We can also establish a pseudo code for the process:

Task: select the correct image.
Base space description (“d” means dot): d, d–d and d–d–d.
Abstraction: 1, 2 and 3.
Law: $c_{L, i} = d_{i + 1} - d_{i} - 1 = 0$ for the observed $i = 1, 2$ .
Law generalization: $c_{L, 4} = 0$ , yielding $d_{4} = 4$ .
Pull back to the original space: d–d–d–d.
Validity check: only one image corresponds to this description ✔.
Task solved.

In a similar manner, we can approach case (b). We may suspect that the direction of the needles plays a role, but first we omit this possibility and write for the core part:

Base space description (‘d’ means dot, and ”n”means needle): dn, d–dn and dn–d–dn.
In the abstraction, it is not clear which coordinates are relevant. We can use the number of the constituents: (1,1), (2,1) and (3,2).
We find just one easy law: $c_{L, i} = d_{i + 1} - d_{i} - 1 = 0$ , where $d_{i}$ is the number of the dots. We do not find simple rule for the number of the needles.
Law generalization: $c_{L, 4} = 0$ , yielding $d_{4} = 4$ , and the coordination (4,?).
Pull back to the original space: d?–d?–d?–d?.
Validity check: only one image corresponds to this description ✔.

In this case, it turned out that the number of needles is an irrelevant coordinate, although first it seemed to be relevant.

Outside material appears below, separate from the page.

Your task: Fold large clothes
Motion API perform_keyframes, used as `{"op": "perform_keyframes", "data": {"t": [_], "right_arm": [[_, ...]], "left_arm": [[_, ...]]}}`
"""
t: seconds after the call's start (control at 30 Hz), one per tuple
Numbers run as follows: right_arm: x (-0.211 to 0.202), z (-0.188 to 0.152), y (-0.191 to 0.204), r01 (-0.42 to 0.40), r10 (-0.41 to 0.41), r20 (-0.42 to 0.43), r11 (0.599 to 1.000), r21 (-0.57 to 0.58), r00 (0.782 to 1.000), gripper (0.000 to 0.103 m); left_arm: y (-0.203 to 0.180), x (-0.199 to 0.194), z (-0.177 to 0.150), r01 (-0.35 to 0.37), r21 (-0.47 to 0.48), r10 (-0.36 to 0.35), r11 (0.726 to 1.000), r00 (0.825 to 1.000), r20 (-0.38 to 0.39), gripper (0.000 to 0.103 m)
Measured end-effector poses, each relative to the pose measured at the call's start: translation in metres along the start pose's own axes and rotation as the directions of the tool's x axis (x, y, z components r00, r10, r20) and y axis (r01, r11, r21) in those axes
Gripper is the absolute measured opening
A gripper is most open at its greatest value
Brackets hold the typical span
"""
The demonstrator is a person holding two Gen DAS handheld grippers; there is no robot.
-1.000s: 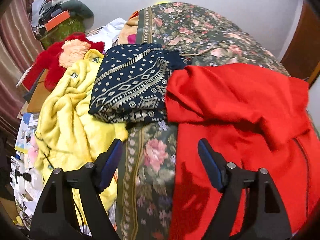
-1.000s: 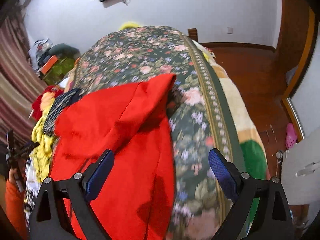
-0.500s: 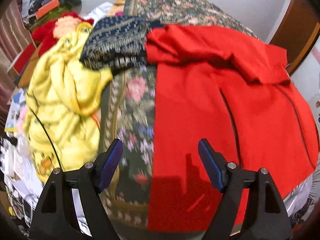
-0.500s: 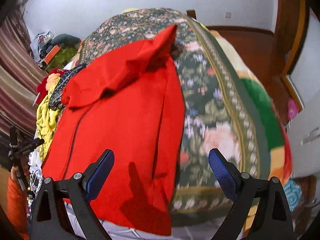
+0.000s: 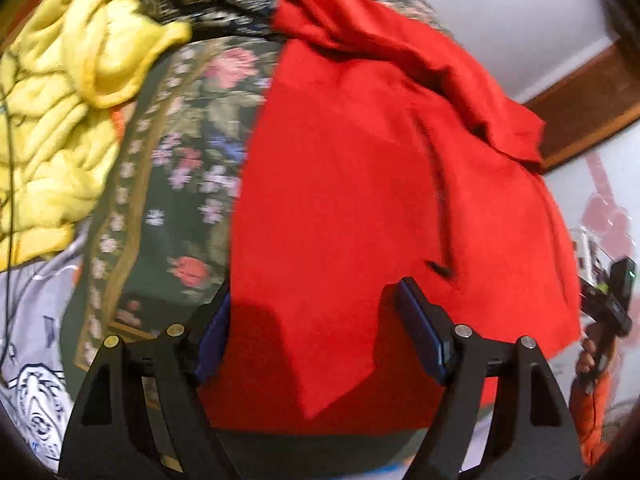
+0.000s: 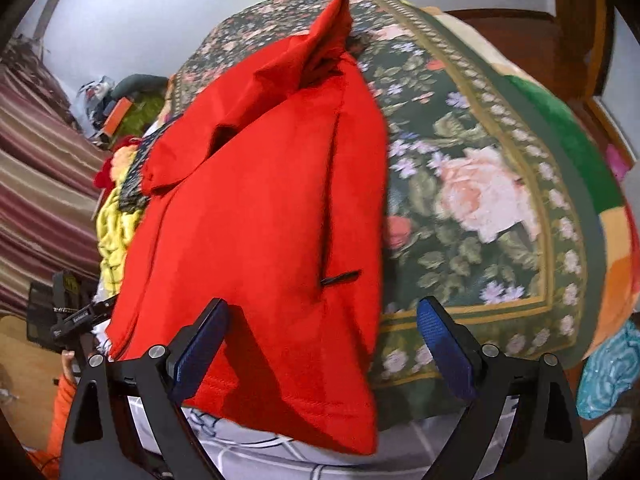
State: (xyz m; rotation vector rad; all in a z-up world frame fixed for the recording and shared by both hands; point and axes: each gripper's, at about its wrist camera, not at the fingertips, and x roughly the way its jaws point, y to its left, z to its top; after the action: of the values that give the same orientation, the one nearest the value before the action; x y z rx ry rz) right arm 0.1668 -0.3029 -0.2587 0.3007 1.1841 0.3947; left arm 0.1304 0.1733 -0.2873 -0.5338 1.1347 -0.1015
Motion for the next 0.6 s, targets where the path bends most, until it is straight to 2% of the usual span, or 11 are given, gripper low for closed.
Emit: {"op": "perform_keyframes", "data": {"t": [0.07, 0.1, 0.17, 0.2, 0.27, 0.37, 0.5, 0.6], "right_arm": [[-0.002, -0.004, 0.005, -0.007, 0.007, 0.003, 1.000, -0.021, 1.000, 0.083], [-0.003, -0.005, 0.008, -0.012, 0.012, 0.007, 0.999, -0.032, 1.000, 0.079], [-0.007, -0.004, 0.011, -0.029, 0.029, 0.009, 0.999, -0.042, 1.000, 0.063], [-0.008, -0.004, 0.013, -0.033, 0.033, 0.009, 0.998, -0.049, 0.999, 0.060], [-0.010, -0.005, 0.018, -0.029, 0.030, 0.016, 0.997, -0.072, 0.999, 0.040], [-0.015, -0.003, 0.026, -0.048, 0.051, 0.025, 0.993, -0.106, 0.998, 0.017], [-0.015, 0.004, 0.040, -0.005, 0.017, 0.065, 0.984, -0.177, 0.998, 0.012], [-0.017, 0.017, 0.048, -0.016, 0.034, 0.092, 0.981, -0.193, 0.995, 0.011]], "left_arm": [[-0.015, -0.005, -0.006, 0.001, 0.073, -0.002, 0.997, 1.000, 0.017, 0.054], [-0.020, -0.007, -0.008, 0.005, 0.090, -0.007, 0.996, 1.000, 0.024, 0.048], [-0.025, -0.008, -0.008, 0.031, 0.086, -0.033, 0.996, 0.999, 0.024, 0.028], [-0.027, -0.008, -0.007, 0.034, 0.077, -0.036, 0.996, 0.999, 0.026, 0.025], [-0.029, -0.008, -0.005, 0.009, 0.074, -0.011, 0.997, 0.999, 0.032, 0.013], [-0.030, -0.012, 0.000, -0.003, 0.075, 0.000, 0.997, 0.999, 0.050, 0.007], [-0.037, -0.029, 0.010, -0.019, 0.104, 0.007, 0.994, 0.993, 0.115, 0.007], [-0.049, -0.043, 0.023, -0.048, 0.130, 0.026, 0.990, 0.985, 0.169, 0.006]]}}
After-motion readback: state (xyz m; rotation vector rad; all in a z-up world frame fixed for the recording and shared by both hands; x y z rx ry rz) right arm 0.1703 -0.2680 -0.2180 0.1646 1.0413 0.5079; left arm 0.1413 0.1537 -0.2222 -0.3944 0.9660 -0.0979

Let us see case (c). We suspect that the direction of the needles does not play a role, so we try the following:

Base space description (”d” means dot, and ”n” means needle): dnnn, dn–d–dn and d–dn.
In the abstraction, it is again not clear which coordinates are relevant. We use the number of the constituents as before: (1,3), (3,2) and (2,1).
Law: we now are able to find an easy law for the number of needles $c_{L, i} = n_{i + 1} - n_{i} + 1 = 0$ , where $n_{i}$ is the number of the needles. We do not find a simple rule for the number of dots.
Law generalization: $c_{L, 4} = 0$ , yielding $n_{4} = 0$ , and the coordination (?,0).
Pulling back to the original space, we shall see an image with an arbitrary number of dots but no needles.
Validity check: only one image corresponds to this description ✔.

Finally, case (d) reads:

Base space description (‘n’ means needle, “d” is a dot and “e” is an empty dot): dnnn, dn–en and e–e–dn.
We use the number of the constituents as before: (1,0,3), (1,1,2) and (1,2,1).
Law: here, we find a lot of simple rules: $c_{L 1, i} = d_{i} - 1 = 0$ , $c_{L 2, i} = n_{i + 1} - n_{i} + 1 = 1$ and $c_{L 2, i} = e_{i + 1} - e_{i} - 1 = 0$ .
Law generalization: assuming that all laws are valid, we expect to see $d_{4} = 1$ , $e_{4} = 3$ and $n_{4} = 0$ . This corresponds to the coordination (1,3,0).
Pulling back to the original space, we shall see an image with one dot, three empty dots and zero needles.
Validity check: only one image corresponds to this description ✔.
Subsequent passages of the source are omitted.